Sean M. Brooks said...

Kaor, Paul!

I am sorry, I still disagree. I believe there were pagans in Roman times who still literally believed in their gods. And that some were fanatical enough to kill dissenters.

And that is why Christians don't base their faith only on one witness. Here I have in mind how St. Paul went out his way to search out witnesses to the Resurrection in person. As we see him discussing in 1 Corinthians. And which Anderson thought important enough to mention and quote in "A Chapter of Revelation."

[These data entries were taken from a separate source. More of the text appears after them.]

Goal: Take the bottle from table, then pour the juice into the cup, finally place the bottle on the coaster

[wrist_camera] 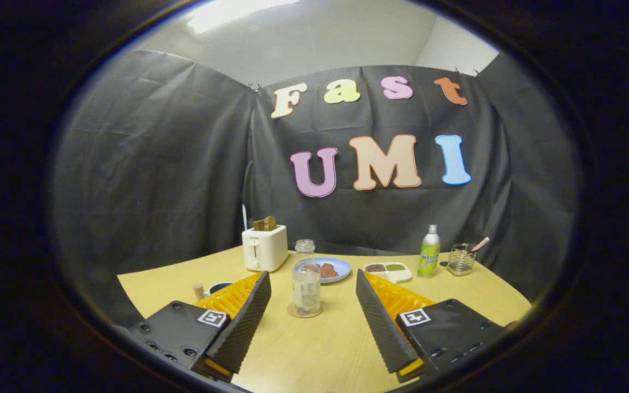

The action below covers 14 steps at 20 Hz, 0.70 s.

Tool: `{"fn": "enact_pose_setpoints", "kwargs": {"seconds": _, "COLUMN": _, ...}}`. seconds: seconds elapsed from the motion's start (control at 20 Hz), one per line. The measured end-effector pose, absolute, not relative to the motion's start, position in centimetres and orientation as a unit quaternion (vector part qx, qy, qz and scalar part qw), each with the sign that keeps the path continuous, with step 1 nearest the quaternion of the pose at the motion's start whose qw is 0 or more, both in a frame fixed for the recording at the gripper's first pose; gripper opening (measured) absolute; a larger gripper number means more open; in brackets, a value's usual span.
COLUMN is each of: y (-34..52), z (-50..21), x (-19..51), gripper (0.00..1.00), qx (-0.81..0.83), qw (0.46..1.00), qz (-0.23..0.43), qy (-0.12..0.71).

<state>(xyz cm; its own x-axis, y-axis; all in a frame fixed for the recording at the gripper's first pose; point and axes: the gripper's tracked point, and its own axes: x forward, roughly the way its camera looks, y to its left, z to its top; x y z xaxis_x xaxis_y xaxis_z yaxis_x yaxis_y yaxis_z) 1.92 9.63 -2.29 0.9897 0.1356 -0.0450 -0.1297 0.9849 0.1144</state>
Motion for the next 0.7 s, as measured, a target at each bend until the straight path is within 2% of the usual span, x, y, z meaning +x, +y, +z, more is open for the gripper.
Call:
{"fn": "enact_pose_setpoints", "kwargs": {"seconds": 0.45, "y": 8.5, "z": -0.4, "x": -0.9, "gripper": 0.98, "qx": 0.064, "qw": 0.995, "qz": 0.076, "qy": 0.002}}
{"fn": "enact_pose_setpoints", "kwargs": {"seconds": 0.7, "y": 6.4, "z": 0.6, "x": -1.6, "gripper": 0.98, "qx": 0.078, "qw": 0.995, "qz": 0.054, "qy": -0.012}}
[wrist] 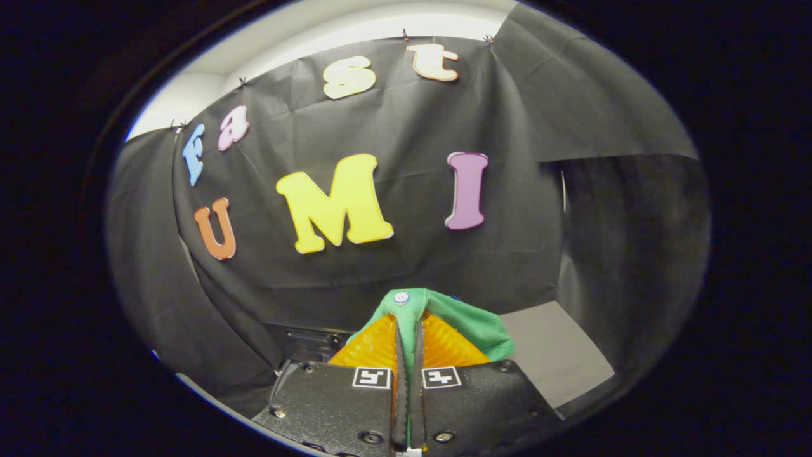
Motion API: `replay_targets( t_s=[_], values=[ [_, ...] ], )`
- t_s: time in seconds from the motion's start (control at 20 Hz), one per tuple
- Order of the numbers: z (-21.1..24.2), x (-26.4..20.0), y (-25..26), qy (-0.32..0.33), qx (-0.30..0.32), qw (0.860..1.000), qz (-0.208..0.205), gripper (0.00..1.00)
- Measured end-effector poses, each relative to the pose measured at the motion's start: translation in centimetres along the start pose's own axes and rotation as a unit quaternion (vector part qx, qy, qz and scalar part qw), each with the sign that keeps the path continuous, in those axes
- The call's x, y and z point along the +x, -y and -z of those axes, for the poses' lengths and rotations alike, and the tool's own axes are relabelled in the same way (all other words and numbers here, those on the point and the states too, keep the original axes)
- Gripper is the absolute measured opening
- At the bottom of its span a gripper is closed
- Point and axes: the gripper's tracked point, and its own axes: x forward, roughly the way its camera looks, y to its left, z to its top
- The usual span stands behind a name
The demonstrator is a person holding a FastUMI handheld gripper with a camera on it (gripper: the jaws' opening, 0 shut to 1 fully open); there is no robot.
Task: Put the clothes into the washing machine and then close the washing machine lid.
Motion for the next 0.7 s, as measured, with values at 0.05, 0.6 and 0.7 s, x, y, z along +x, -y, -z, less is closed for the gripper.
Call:
replay_targets(
  t_s=[0.05,0.6,0.7],
  values=[
    [-0.4,-0.4,-1.4,0.006,0.001,1.0,-0.01,0.05],
    [-0.1,1.1,-16.1,0.001,-0.022,0.995,-0.101,0.05],
    [1.5,2.0,-18.1,-0.012,-0.025,0.994,-0.108,0.05]
  ],
)
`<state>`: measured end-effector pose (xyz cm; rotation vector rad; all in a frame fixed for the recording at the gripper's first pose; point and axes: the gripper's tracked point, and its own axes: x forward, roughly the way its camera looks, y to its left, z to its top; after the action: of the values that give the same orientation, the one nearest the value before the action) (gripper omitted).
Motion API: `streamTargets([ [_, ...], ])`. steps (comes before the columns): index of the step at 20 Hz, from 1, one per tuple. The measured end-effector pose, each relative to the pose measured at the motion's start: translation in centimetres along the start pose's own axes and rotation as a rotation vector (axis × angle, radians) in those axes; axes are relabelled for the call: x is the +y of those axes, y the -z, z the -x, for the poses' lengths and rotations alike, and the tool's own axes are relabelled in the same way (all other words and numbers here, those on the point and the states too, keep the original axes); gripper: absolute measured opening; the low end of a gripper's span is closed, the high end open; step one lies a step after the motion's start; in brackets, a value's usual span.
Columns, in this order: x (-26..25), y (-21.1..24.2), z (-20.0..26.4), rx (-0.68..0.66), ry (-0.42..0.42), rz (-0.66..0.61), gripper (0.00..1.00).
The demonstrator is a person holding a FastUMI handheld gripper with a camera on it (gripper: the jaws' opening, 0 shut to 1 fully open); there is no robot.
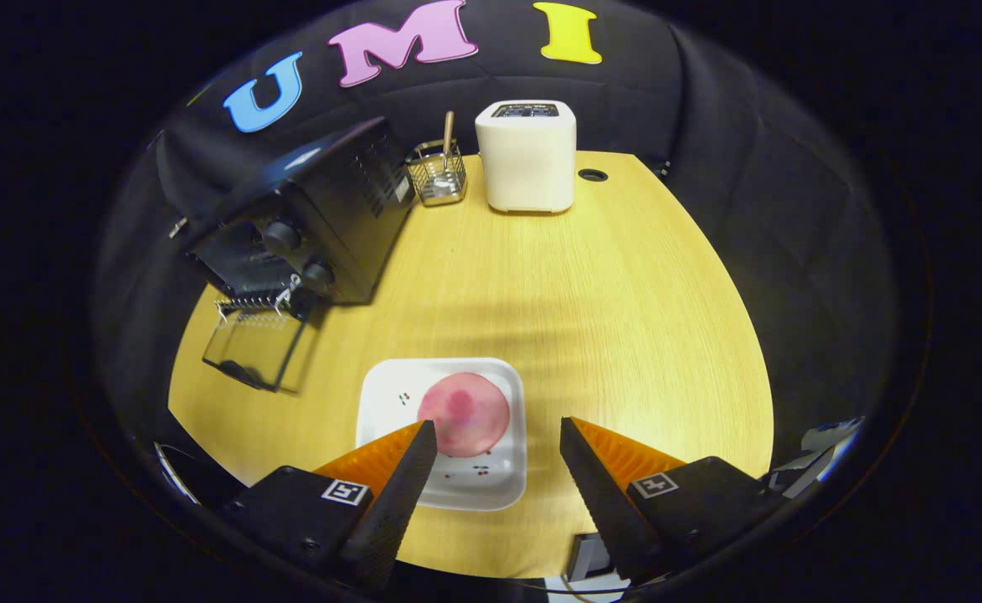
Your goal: Open the toaster oven, put the food inside, and close the toaster oven door.
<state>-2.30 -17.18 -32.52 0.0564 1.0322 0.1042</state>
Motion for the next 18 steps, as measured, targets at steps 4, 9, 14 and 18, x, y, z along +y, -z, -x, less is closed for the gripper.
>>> streamTargets([
  [4,-1.0,2.7,-2.5,0.066,0.008,0.086,0.97],
  [9,-1.7,4.8,-3.5,0.125,0.028,0.043,0.77],
  [14,-0.8,4.8,-3.5,0.147,0.016,0.038,0.38],
  [18,-0.8,4.7,-2.9,0.181,0.034,-0.066,0.27],
])
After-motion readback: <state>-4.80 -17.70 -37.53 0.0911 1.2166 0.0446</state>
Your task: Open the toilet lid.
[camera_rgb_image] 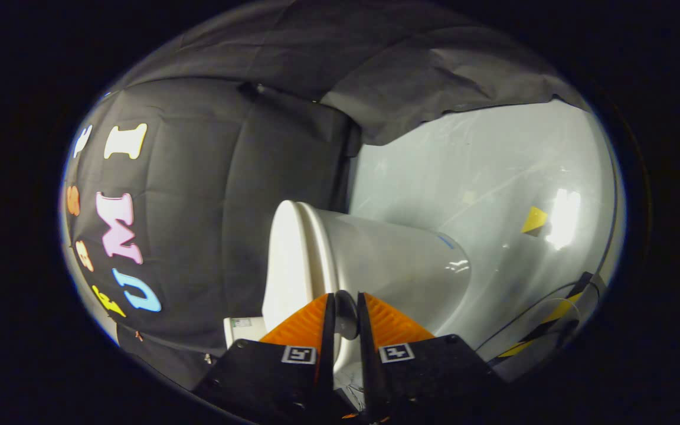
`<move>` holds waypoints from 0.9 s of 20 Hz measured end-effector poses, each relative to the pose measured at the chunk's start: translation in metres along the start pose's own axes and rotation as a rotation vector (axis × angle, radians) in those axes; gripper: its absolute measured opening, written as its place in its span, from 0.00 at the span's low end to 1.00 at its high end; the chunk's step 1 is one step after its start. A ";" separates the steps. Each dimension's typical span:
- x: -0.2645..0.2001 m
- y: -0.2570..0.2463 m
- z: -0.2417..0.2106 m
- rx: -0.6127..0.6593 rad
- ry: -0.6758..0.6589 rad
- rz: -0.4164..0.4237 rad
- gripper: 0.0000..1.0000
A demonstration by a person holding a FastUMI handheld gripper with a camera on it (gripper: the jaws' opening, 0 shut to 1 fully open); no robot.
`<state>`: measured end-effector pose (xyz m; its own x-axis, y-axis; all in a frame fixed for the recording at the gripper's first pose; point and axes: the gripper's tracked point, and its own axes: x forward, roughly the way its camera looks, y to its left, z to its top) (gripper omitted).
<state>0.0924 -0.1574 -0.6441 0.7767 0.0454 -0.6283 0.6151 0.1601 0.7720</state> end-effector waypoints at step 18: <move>-0.034 0.075 0.001 -0.207 -0.098 0.053 0.06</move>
<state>0.1123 -0.1480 -0.5644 0.8226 -0.0350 -0.5675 0.5403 0.3592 0.7610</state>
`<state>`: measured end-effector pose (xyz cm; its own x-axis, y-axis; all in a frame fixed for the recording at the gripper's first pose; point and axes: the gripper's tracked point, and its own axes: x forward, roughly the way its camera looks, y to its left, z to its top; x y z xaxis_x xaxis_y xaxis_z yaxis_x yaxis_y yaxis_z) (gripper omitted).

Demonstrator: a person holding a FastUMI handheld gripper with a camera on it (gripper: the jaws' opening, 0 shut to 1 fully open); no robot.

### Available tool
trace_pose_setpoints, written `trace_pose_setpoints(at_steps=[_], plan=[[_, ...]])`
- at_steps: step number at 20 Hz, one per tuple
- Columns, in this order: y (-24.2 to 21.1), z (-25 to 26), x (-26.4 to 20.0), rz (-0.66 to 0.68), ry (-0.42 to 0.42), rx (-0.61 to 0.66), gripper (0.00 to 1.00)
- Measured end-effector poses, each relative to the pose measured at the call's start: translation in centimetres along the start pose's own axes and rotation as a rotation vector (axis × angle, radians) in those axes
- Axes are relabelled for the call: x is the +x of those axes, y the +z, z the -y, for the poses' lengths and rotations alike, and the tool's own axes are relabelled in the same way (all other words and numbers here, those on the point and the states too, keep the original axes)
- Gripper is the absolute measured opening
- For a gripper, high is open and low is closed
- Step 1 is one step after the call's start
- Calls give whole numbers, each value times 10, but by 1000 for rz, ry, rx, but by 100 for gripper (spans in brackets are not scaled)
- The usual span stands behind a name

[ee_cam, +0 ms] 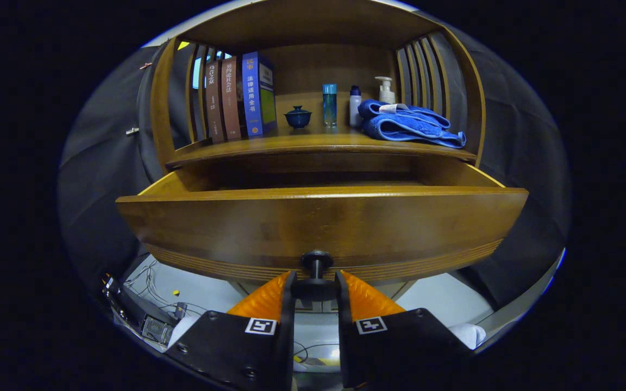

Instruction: Pull open the drawer, take out the items inside it, and place them on the countertop above the cabinet.

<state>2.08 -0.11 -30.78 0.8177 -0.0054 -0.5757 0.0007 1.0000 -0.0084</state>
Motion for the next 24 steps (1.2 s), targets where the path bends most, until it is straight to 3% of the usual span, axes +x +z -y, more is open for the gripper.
trace_pose_setpoints(at_steps=[13,14,19,24], plan=[[-30,-4,-35,-70,24,45,38],[-30,-5,-37,-77,32,53,43],[-24,-12,-60,-116,75,113,100],[23,-20,-98,-107,81,75,99]])
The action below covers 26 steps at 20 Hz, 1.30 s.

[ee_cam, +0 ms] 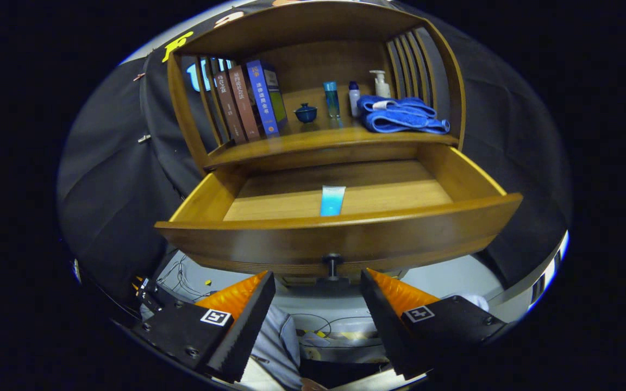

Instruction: Pull open the drawer, take out the items inside it, and place them on the countertop above the cabinet.

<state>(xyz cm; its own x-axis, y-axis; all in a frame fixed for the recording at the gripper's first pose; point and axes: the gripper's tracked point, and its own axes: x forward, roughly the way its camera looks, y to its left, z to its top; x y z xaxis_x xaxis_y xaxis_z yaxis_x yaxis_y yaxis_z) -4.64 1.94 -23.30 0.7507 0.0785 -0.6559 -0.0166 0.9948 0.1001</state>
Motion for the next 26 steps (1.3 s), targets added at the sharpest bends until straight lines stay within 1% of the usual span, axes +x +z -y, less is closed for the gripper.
trace_pose_setpoints(at_steps=[2,5,6,8,13,17,20,23,26], plan=[[41,-6,-8,53,5,-8,99],[90,-10,9,95,5,-15,99],[99,-10,22,78,5,-12,99],[105,-5,53,-7,-12,-5,99],[93,13,126,-203,-52,13,99],[73,27,170,-354,-85,29,99],[52,33,188,-475,-113,42,99],[31,36,197,-564,-145,30,97],[26,36,207,-614,-165,36,78]])
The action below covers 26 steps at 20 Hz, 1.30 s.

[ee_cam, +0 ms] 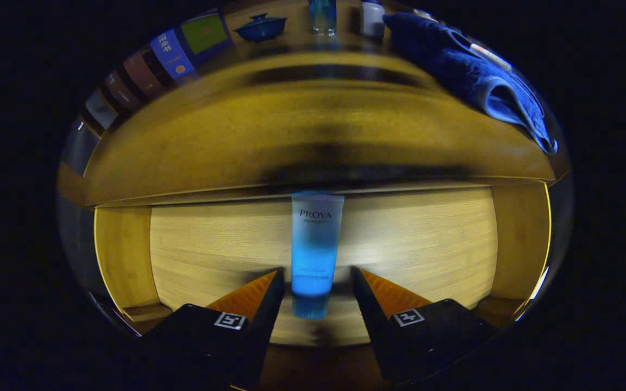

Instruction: Pull open the drawer, take out the items inside it, and place them on the countertop above the cabinet.

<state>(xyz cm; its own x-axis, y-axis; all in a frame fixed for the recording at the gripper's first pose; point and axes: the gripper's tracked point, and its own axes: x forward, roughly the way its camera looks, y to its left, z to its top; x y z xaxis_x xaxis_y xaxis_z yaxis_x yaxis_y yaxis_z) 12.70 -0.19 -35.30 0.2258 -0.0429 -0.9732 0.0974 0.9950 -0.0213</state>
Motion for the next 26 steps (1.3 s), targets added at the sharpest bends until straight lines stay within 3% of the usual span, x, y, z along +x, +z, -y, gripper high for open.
trace_pose_setpoints(at_steps=[5,7,8,19,26], plan=[[-1,1,3,-2,-19,-35,45],[-1,3,1,5,-20,-38,45],[-3,2,1,3,-15,-40,34],[-22,-4,-96,171,78,-42,33],[58,-17,-149,367,99,-65,33]])
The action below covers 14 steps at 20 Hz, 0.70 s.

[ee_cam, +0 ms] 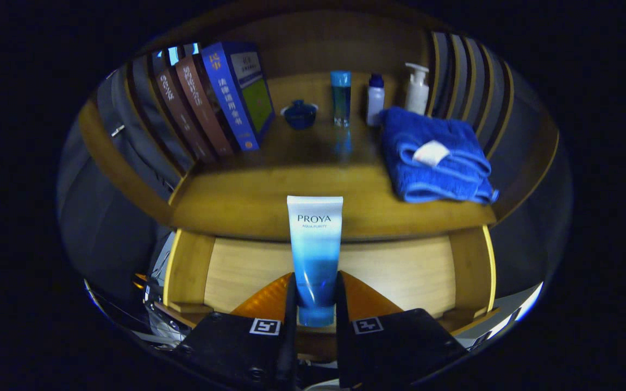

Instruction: Pull open the drawer, take out the items inside it, and place them on the countertop above the cabinet.

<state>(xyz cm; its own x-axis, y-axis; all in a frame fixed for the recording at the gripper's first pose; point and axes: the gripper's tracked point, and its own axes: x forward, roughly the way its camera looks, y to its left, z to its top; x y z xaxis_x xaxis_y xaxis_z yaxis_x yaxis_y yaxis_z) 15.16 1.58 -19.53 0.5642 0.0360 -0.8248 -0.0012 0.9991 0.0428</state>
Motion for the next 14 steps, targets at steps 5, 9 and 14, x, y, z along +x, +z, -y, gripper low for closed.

And the Shroud of Turin tells us SOMETHING very strange happened with the body of Christ.

Ad astra! Sean

Nicholas D. Rosen said...

Kaor, Paul an Sean!

Chiming in late about your argument about what polytheists believed, I agree that at least some Greco-Roman or Norse pagans seriously believed in their gods, and they persecuted Christians. But I think that what they demanded of others was primarily orthopraxis, not orthodoxy. You would be minimally acceptable to the Roman state if you sacrificed a little incense to Jupiter and the genius of the imperator; the Romans didn’t demand that you declare a firm belief in Jupiter or claim to have a personal relationship with Mars. A Christian or other eccentric in early tenth century Norway who refused to partake in a major sacrifice, eat the holy meat, and be sprinkled with the hlaut (blood of the sacrificed animals) would have been seriously unpopular, as Anderson showed of King Haakon in MOTHER OF KINGS, and Anderson was basically following the HEIMSKRINGLA. However, I don’t think the sacrifice involved reciting the creed of the Norse Pagan Church, since there wasn’t one. They might have recited tales of the gods on such an occasion, but probably without demanding that all present declare a belief in the literal truth of those tales (even though many present would have held such a belief).

Insisting on belief in a set of doctrines, as opposed to conformity in participating in religious ceremonies, and other proper behavior, is largely a Christian, or at leas5 an Abrahamic, thing.

Best Regards,
Nicholas D. Rosen

paulshackley2017@gmail.com said...

Nicholas,

I could not possibly agree more.

Paul.

Sean M. Brooks said...

Kaor, Nicholas!

Of course I agree with you. What you said was basically how hard polytheists of the Greco-Roman or Nordic types would behave. Humans being what they are, I would still expect some to actually kill Christians, esp. in times of war or plague when many people would be feeling agitated and anxious.